The move came as the Department of Education and Skills revealed the Accrington school was receiving an extra £140,000 in a bid to improve standards.

And detectives investigating the playground clashes at the Queens Road West site on Monday said today that arrests were "inevitable".

Education Secretary Estelle Morris announced the launch of tough new measures designed to combat school bullies and pupils who carry weapons the day after trouble erupted at the school.

And today a spokeswoman for the Department of Education and Skills said: "We are concerned.

"The Department for Education and Skills is clear that cases involving violence at school are to be dealt with rigorously.

"Violence is not acceptable, and a headteacher can exclude immediately in such circumstances. We would not expect an Independent Appeal Panel to reinstate a pupil excluded for such behaviour."

The government has admitted Moorhead is a school facing "challenging circumstances."

Its GCSE results are below the minimum targets -- and it receives additional targeted school improvement grant in order to raise standards at Key Stage 4.

The school receives £70,000 in the current financial year and will receive a further £70,000 in 2002-2003.

Police are in the early stages of a criminal investigation into the fighting at the school between pupils, prompted by a dispute between two pupils and believed to involve a 20-strong gang armed with chains and pieces of wood.

Detectives are currently interviewing pupils who witnessed the incident which left several youngsters injured and resulted in 16 pupils being suspended.

Police, who are patrolling the school to prevent any more trouble, treat all incidents involving whites and Asians as potentially racist following the report into the death of black London teenager Stephen Lawrence.

But officers are unable to say at this stage whether the incident was a racist one.
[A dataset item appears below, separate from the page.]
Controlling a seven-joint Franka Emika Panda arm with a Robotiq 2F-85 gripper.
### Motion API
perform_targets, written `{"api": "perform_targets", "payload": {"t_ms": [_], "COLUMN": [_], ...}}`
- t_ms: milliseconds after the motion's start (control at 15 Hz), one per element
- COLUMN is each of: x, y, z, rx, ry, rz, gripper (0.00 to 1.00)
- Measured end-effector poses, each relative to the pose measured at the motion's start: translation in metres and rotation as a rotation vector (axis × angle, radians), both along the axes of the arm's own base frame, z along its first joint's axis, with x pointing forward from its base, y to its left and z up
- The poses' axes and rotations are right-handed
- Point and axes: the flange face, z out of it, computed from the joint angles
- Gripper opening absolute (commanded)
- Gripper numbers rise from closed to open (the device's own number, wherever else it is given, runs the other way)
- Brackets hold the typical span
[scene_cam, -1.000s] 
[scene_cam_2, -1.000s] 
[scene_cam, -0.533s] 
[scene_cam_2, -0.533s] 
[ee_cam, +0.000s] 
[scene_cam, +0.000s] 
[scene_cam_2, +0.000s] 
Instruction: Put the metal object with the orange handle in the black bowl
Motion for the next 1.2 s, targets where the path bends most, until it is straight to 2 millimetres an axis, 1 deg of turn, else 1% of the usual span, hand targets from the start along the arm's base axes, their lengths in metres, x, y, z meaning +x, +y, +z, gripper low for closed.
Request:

Det Sgt Jim Elston, of Accrington CID, who is in charge of the investigation said: "We are in the early stages of the investigation and are talking to witnesses who were not involved in the fighting but who may have seen or heard it to try to establish who was involved.

"We are aware that there have been isolated incidents at the school prior to this disturbance, but it is too early at this stage to say exactly what the cause of this unacceptable trouble was.
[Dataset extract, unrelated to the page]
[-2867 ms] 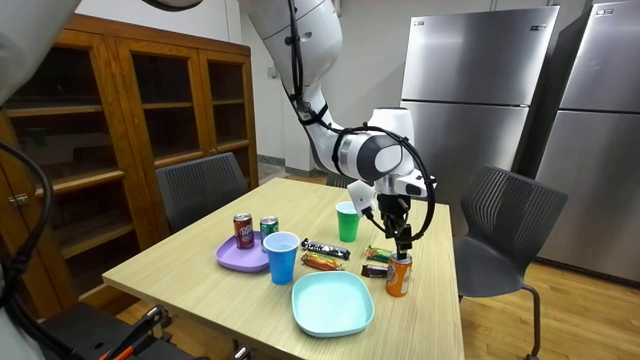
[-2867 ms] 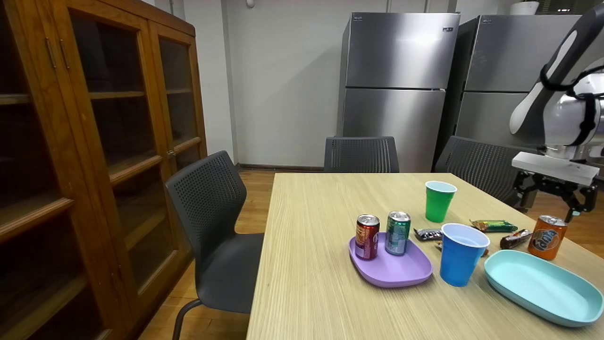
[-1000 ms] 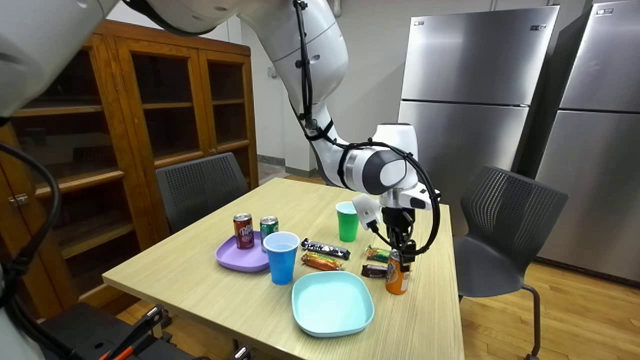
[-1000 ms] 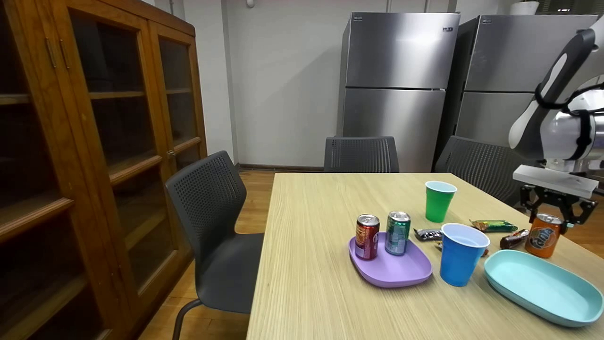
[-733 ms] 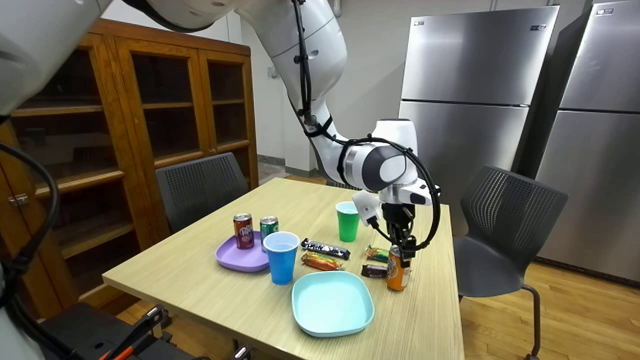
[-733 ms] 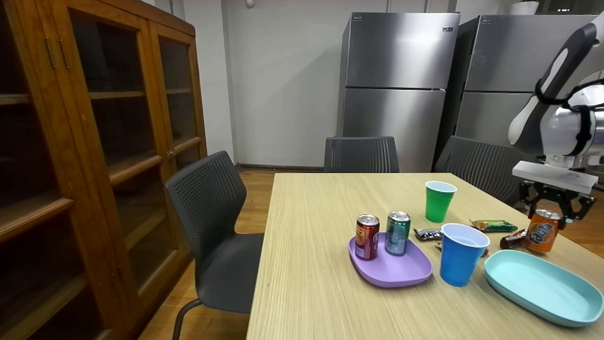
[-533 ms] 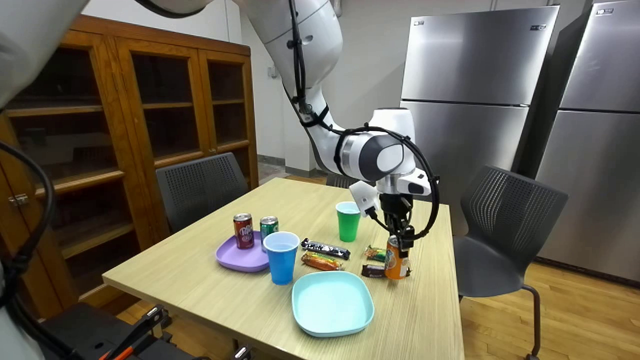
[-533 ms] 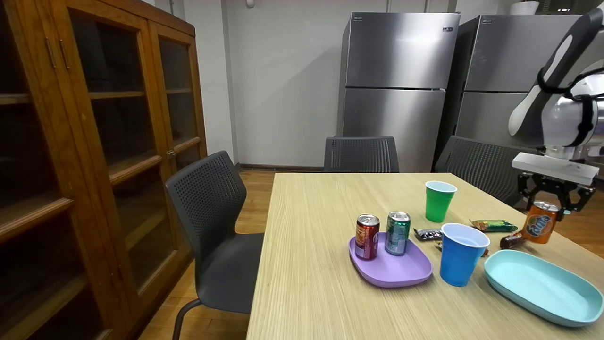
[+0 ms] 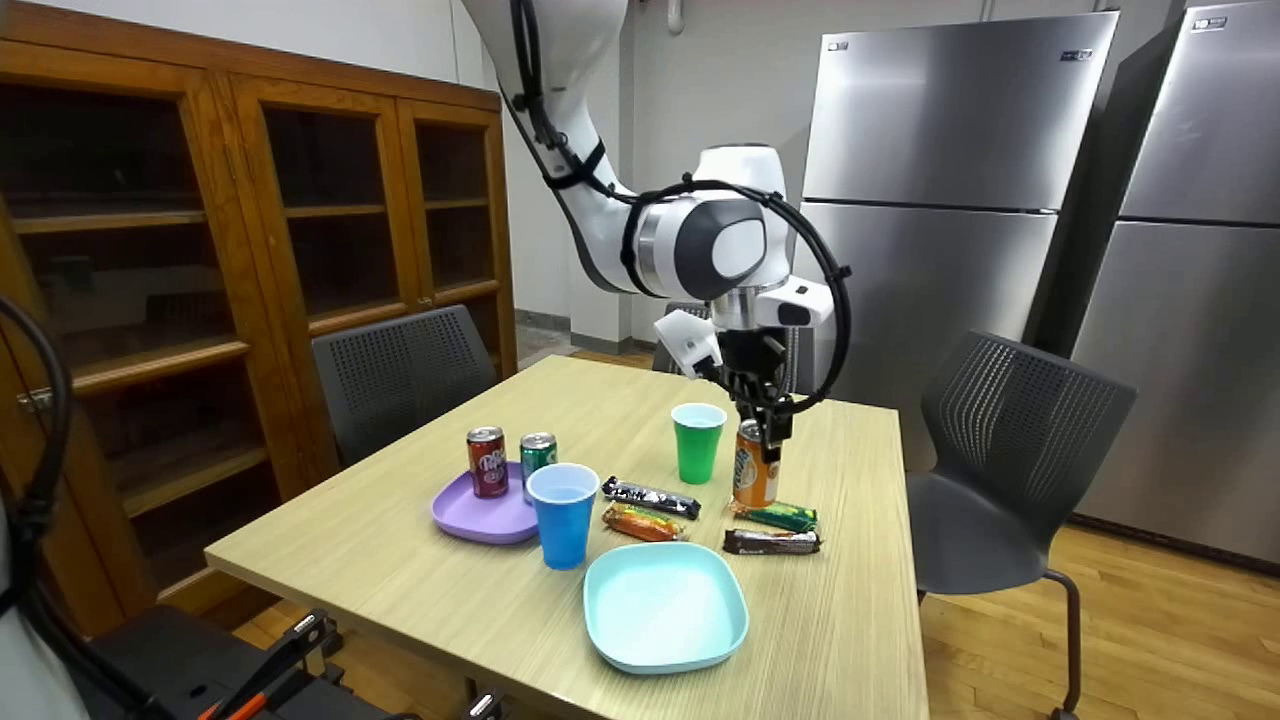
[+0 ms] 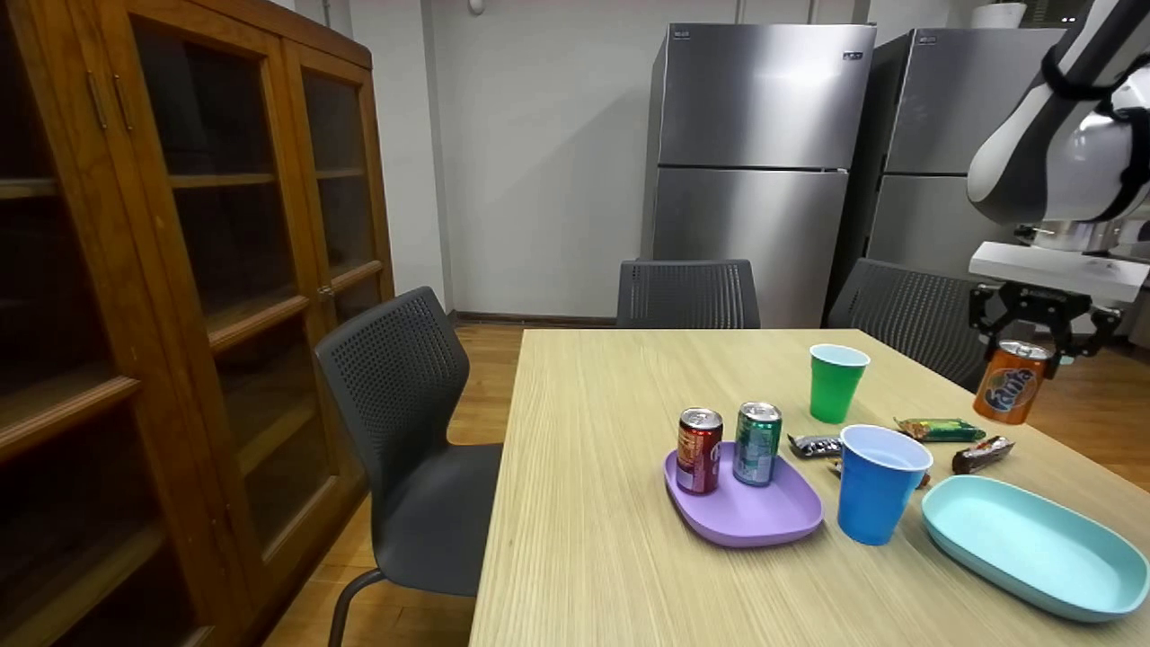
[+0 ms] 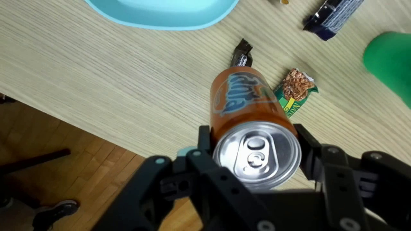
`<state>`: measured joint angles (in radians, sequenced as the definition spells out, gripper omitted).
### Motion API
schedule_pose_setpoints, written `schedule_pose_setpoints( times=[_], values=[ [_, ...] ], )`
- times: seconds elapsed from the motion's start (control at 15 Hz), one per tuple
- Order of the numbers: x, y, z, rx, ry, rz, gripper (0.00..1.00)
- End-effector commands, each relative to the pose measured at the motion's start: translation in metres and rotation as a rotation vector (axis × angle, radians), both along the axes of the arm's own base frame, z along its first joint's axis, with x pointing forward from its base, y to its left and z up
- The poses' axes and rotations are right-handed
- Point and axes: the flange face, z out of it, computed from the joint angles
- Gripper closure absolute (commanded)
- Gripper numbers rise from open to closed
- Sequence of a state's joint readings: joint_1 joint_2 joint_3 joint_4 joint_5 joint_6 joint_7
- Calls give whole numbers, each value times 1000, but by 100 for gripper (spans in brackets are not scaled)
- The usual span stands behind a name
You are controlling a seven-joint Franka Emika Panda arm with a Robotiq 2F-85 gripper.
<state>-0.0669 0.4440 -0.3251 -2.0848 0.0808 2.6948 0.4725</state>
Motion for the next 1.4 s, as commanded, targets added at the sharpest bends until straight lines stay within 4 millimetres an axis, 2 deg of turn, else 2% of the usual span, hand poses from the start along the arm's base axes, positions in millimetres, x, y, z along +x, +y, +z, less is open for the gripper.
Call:
schedule_pose_setpoints(
  times=[0.0, 0.67, 1.0, 1.33],
  values=[
    [-23, 33, 35, -5, -19, 94, 62],
    [-62, 132, 82, -28, -66, 361, 62],
    [-87, 183, 95, -11, -84, 474, 62],
    [-112, 230, 99, 2, -87, 576, 62]
  ],
)
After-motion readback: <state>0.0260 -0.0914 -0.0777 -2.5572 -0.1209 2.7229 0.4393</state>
"Arrests are inevitable and once they are made we will be able to establish more fully what has happened at the school."

The school has to draw up a Raising Attainment Plan, agreed with the Local Education Authority which sets out what actions it will take to raise standards and how the funding will be used to make sustainable improvements.

The education spokeswoman said: "If discipline and behaviour are major problems at the school, then putting this right is a first step to raising standards and should be part of the schools planned improvement strategies.

"Draft guidance will be issued next week on widening and strengthening this further by making clear that a pupil can be permanently excluded for a first offence for carrying an offensive weapon and, again, we would not expect an independent appeal panel to reinstate the pupil.

"This change will strengthen the headteacher's hand in maintaining discipline in his/her school."

Police were today set to scale down their presence at the school in Queens Road West following a peaceful day at the school.

Inspector Phil Cottam said: "We are reviewing the situation each day but we are aiming to reduce the police presence from today and hopefully by the end of the week there will be no need for us to be there at all, providing there are no further incidents.

"As for the long term, we will be talking to the school and the education authority once we have completed our investigations into this specific incident."